*PROBLEM DETAILS*
The reply should be an exact transcription of every record.

*INFORMATION SHOWN*
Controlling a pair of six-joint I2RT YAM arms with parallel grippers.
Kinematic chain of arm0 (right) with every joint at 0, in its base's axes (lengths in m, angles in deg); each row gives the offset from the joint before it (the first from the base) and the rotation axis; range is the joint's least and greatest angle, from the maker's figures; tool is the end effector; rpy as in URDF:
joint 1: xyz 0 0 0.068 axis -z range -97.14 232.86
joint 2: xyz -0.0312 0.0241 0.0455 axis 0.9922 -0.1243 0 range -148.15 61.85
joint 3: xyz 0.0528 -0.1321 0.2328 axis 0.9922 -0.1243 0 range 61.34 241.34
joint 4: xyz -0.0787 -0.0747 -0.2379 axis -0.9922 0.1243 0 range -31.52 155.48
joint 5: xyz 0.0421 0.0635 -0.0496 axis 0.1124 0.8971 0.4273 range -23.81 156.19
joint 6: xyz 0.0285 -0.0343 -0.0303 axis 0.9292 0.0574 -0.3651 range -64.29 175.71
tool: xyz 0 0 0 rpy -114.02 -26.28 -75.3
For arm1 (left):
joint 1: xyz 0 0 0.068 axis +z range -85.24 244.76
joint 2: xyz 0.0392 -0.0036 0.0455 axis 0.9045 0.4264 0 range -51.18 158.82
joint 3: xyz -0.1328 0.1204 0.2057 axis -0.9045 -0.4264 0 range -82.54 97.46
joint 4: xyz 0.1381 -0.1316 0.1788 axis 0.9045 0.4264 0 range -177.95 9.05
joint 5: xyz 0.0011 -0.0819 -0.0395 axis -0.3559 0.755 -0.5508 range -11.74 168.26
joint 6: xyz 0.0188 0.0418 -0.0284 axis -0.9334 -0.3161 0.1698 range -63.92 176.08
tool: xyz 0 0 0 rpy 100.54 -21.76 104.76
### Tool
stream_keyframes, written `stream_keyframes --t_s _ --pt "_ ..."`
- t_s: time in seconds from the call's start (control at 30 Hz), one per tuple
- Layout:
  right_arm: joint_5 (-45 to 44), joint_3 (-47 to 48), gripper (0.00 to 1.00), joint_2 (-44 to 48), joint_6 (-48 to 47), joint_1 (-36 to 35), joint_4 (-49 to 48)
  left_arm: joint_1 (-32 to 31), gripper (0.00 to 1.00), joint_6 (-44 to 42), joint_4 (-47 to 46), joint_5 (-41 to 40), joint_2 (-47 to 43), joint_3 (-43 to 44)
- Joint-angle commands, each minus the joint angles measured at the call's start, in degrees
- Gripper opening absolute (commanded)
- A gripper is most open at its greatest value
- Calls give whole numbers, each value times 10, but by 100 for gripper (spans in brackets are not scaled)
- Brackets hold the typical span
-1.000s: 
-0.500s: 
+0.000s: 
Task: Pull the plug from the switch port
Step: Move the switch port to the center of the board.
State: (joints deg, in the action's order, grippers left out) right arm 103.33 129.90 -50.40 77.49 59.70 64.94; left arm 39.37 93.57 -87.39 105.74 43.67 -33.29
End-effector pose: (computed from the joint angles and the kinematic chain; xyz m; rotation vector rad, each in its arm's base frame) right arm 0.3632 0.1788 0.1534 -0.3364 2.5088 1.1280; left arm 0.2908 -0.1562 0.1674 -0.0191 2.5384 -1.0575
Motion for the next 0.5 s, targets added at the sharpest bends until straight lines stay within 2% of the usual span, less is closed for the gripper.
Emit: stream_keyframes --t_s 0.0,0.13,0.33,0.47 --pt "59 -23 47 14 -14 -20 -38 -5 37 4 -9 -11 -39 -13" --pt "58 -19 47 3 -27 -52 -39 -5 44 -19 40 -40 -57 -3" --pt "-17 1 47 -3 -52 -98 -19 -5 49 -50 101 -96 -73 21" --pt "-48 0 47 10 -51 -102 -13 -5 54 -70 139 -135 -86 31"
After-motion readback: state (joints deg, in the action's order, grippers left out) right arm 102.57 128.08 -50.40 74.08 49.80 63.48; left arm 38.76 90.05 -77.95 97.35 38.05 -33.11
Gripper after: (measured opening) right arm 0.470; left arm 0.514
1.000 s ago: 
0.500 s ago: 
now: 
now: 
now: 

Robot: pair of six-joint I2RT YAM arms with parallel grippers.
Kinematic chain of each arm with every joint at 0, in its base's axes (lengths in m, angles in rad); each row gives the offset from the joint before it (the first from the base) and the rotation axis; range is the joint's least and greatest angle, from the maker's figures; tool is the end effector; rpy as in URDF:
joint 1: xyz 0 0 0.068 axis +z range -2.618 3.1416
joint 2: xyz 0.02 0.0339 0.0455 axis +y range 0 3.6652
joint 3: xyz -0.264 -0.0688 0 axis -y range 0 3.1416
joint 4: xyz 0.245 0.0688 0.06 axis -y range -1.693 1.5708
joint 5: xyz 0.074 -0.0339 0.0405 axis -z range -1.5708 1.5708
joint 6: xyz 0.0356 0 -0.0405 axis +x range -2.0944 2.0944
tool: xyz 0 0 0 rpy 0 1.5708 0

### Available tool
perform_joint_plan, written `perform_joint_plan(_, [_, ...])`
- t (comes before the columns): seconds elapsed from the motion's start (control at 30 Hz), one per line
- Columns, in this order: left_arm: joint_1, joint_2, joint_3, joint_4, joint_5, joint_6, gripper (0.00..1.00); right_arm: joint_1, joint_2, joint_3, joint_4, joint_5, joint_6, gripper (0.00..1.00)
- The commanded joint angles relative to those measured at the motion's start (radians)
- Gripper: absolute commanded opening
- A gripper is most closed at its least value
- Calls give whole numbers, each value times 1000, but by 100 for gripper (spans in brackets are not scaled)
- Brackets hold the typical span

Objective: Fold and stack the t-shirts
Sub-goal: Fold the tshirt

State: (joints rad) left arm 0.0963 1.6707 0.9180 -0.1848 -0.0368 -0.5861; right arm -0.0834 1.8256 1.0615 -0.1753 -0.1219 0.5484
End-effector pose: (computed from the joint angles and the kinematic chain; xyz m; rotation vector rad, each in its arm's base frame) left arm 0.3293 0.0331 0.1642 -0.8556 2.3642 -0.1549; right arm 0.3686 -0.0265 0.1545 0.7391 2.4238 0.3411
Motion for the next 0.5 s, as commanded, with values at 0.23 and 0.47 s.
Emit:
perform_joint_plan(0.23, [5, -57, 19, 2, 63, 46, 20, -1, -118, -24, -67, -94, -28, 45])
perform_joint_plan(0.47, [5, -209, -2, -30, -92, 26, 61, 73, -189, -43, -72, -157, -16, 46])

*SOLUTION TO THE PROBLEM*
Controlling a pair of six-joint I2RT YAM arms with parallel grippers.
Kinematic chain of arm0 (right) with every joint at 0, in its base's axes (lengths in m, angles in deg); each row gives the offset from the joint before it (the first from the base) and the rotation axis; range is the joint's least and greatest angle, from the maker's figures; tool is the end effector; rpy as in URDF:
joint 1: xyz 0 0 0.068 axis -z range -97.14 232.86
joint 2: xyz -0.0312 0.0241 0.0455 axis 0.9922 -0.1243 0 range -148.15 61.85
joint 3: xyz 0.0528 -0.1321 0.2328 axis 0.9922 -0.1243 0 range 61.34 241.34
joint 4: xyz -0.0787 -0.0747 -0.2379 axis -0.9922 0.1243 0 range -31.52 155.48
joint 5: xyz 0.0421 0.0635 -0.0496 axis 0.1124 0.8971 0.4273 range -23.81 156.19
joint 6: xyz 0.0285 -0.0343 -0.0303 axis 0.9292 0.0574 -0.3651 range -64.29 175.71
tool: xyz 0 0 0 rpy -114.02 -26.28 -75.3
For arm1 (left):
joint 1: xyz 0 0 0.068 axis +z range -85.24 244.76
joint 2: xyz 0.0392 -0.0036 0.0455 axis 0.9045 0.4264 0 range -51.18 158.82
joint 3: xyz -0.1328 0.1204 0.2057 axis -0.9045 -0.4264 0 range -82.54 97.46
joint 4: xyz 0.1381 -0.1316 0.1788 axis 0.9045 0.4264 0 range -177.95 9.05
joint 5: xyz 0.0011 -0.0819 -0.0395 axis -0.3559 0.755 -0.5508 range -11.74 168.26
joint 6: xyz 0.0188 0.0418 -0.0284 axis -0.9334 -0.3161 0.1698 range -63.92 176.08
tool: xyz 0 0 0 rpy 100.54 -21.76 104.76
### Tool
stream_keyframes, written `stream_keyframes --t_s _ --pt "_ ..."`
- t_s: time in seconds from the call's start (control at 30 Hz), one per tuple
- Layout:
  right_arm: joint_5 (-45 to 44), joint_3 (-47 to 48), gripper (0.00 to 1.00), joint_2 (-44 to 48), joint_6 (-48 to 47), joint_1 (-36 to 35), joint_4 (-49 to 48)
  left_arm: joint_1 (-32 to 31), gripper (0.00 to 1.00), joint_6 (-44 to 42), joint_4 (-47 to 46), joint_5 (-41 to 40), joint_2 (-47 to 43), joint_3 (-43 to 44)
- Joint-angle commands, each minus the joint angles measured at the call's start, in degrees
- Gripper opening absolute (commanded)
- A gripper is most open at its greatest value
- Calls give whole numbers, each value times 10, but by 100 for gripper (spans in brackets are not scaled)
- Brackets hold the typical span
-1.000s: 
-0.500s: 
+0.000s: 
Task: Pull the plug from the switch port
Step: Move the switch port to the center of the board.
State: (joints deg, in the action's order, grippers left out) right arm 103.33 129.90 -50.40 77.49 59.70 64.94; left arm 39.37 93.57 -87.39 105.74 43.67 -33.29
End-effector pose: (computed from the joint angles and the kinematic chain; xyz m; rotation vector rad, each in its arm's base frame) right arm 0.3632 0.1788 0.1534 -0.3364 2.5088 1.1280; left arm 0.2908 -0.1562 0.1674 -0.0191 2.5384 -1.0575
Motion for the next 0.5 s, targets added at the sharpest bends until straight lines stay within 2% of the usual span, less is closed for the gripper.
Emit: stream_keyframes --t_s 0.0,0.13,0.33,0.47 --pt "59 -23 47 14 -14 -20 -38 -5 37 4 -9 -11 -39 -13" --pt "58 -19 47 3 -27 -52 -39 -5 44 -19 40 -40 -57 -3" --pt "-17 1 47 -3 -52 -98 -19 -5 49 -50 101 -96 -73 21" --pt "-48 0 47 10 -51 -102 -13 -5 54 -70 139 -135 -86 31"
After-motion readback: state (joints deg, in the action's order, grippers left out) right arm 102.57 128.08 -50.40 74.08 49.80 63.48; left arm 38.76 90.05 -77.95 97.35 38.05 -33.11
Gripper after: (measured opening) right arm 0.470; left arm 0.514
1.000 s ago: 
0.500 s ago: 
now: 
now: 
now: 

Robot: pair of six-joint I2RT YAM arms with parallel grippers.
Kinematic chain of each arm with every joint at 0, in its base's axes (lengths in m, angles in rad); each row gives the offset from the joint before it (the first from the base) and the rotation axis; range is the joint's least and greatest angle, from the maker's figures; tool is the end effector; rpy as in URDF:
joint 1: xyz 0 0 0.068 axis +z range -2.618 3.1416
joint 2: xyz 0.02 0.0339 0.0455 axis +y range 0 3.6652
joint 3: xyz -0.264 -0.0688 0 axis -y range 0 3.1416
joint 4: xyz 0.245 0.0688 0.06 axis -y range -1.693 1.5708
joint 5: xyz 0.074 -0.0339 0.0405 axis -z range -1.5708 1.5708
joint 6: xyz 0.0356 0 -0.0405 axis +x range -2.0944 2.0944
tool: xyz 0 0 0 rpy 0 1.5708 0

### Available tool
perform_joint_plan, written `perform_joint_plan(_, [_, ...])`
- t (comes before the columns): seconds elapsed from the motion's start (control at 30 Hz), one per line
- Columns, in this order: left_arm: joint_1, joint_2, joint_3, joint_4, joint_5, joint_6, gripper (0.00..1.00); right_arm: joint_1, joint_2, joint_3, joint_4, joint_5, joint_6, gripper (0.00..1.00)
- The commanded joint angles relative to those measured at the motion's start (radians)
- Gripper: absolute commanded opening
- A gripper is most closed at its least value
- Calls give whole numbers, each value times 1000, but by 100 for gripper (spans in brackets are not scaled)
- Brackets hold the typical span

Objective: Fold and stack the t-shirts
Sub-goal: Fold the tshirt

State: (joints rad) left arm 0.0963 1.6707 0.9180 -0.1848 -0.0368 -0.5861; right arm -0.0834 1.8256 1.0615 -0.1753 -0.1219 0.5484
End-effector pose: (computed from the joint angles and the kinematic chain; xyz m; rotation vector rad, each in its arm's base frame) left arm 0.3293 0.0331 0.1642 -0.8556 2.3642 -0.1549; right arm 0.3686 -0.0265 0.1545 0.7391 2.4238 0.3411
Motion for the next 0.5 s, as commanded, with values at 0.23 and 0.47 s.
Emit:
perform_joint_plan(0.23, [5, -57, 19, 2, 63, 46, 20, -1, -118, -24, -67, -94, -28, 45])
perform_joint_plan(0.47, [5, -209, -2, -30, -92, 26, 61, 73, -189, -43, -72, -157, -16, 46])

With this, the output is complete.